Work to complete -
Give only the number of lines in the records that include the string "tray".

Provided material -
____________

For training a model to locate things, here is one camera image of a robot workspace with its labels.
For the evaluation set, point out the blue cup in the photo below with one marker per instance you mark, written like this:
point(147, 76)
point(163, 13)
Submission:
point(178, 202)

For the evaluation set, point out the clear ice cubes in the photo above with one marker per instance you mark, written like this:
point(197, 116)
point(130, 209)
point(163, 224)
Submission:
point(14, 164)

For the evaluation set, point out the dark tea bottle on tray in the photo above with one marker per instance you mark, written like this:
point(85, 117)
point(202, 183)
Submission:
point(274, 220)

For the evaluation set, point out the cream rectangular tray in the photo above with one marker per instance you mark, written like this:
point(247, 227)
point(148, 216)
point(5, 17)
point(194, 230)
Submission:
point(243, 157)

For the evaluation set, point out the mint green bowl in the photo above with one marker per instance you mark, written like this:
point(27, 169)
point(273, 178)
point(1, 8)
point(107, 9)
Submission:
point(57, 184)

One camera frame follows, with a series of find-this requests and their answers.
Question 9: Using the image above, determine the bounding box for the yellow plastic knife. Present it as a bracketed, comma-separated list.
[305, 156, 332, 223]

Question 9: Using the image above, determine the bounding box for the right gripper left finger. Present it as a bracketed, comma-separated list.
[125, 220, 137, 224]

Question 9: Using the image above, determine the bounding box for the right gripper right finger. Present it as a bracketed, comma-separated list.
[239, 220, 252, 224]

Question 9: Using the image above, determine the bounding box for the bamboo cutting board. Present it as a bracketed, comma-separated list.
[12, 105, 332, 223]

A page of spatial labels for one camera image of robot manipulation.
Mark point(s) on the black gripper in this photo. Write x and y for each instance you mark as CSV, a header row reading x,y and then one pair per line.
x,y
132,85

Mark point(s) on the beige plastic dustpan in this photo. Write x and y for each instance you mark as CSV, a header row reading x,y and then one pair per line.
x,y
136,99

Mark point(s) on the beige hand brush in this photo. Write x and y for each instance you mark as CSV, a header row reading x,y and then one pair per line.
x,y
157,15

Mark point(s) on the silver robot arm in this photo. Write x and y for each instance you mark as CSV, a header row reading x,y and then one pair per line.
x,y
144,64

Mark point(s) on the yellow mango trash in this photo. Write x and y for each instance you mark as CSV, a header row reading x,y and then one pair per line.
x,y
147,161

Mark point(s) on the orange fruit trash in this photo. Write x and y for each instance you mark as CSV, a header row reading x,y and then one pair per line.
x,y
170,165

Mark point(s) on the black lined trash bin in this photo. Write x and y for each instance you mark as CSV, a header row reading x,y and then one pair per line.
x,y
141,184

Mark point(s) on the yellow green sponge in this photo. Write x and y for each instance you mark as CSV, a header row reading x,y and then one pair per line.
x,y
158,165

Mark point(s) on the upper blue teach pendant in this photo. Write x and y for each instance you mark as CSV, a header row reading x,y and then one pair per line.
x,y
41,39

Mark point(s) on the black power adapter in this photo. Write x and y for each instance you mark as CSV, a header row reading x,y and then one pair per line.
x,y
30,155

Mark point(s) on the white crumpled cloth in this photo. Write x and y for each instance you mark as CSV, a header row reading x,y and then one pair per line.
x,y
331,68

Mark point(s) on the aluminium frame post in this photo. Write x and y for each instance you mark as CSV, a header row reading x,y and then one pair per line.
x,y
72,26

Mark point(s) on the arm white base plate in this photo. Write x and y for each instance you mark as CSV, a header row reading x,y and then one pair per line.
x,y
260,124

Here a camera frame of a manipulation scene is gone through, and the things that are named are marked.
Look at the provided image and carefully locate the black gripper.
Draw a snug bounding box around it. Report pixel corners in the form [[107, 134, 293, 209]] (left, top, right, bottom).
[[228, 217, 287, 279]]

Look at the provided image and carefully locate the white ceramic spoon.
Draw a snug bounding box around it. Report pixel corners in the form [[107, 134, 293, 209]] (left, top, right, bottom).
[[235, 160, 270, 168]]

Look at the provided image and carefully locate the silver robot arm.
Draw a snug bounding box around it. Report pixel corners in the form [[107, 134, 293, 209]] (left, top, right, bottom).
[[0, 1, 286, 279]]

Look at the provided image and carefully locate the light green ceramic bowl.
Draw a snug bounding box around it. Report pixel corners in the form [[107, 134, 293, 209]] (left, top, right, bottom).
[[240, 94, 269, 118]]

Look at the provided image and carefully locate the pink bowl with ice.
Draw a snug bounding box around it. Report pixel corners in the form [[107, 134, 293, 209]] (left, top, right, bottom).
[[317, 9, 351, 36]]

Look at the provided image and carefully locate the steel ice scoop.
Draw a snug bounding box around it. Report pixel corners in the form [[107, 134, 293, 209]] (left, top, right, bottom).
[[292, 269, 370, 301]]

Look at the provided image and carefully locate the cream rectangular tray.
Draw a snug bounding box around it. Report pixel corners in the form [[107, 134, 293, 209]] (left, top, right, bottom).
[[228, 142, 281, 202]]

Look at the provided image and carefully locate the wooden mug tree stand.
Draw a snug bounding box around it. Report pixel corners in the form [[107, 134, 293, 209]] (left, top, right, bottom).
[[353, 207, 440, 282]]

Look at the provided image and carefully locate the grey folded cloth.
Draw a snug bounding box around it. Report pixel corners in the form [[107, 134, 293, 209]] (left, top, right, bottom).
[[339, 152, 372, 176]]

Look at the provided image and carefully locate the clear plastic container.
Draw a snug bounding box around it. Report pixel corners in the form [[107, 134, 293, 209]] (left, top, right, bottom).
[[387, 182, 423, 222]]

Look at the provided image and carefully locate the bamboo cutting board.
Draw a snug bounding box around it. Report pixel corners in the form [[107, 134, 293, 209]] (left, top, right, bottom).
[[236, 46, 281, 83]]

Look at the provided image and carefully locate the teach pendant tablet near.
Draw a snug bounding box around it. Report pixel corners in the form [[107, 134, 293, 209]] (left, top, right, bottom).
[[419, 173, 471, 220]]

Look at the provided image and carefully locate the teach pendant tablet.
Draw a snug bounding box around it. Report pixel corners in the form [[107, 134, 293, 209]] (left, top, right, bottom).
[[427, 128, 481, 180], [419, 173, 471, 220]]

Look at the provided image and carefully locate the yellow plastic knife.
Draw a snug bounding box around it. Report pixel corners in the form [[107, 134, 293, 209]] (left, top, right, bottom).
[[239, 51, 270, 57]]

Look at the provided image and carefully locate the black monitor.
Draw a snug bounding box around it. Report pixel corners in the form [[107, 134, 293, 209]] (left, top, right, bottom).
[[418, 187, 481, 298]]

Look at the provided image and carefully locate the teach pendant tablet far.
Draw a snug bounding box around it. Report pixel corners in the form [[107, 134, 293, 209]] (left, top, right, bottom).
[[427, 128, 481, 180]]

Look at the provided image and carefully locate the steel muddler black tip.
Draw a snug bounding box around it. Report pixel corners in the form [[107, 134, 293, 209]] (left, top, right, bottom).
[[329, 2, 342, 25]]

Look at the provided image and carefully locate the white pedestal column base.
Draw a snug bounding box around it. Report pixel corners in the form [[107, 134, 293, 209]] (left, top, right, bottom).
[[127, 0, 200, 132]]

____________

Response to this exercise -
3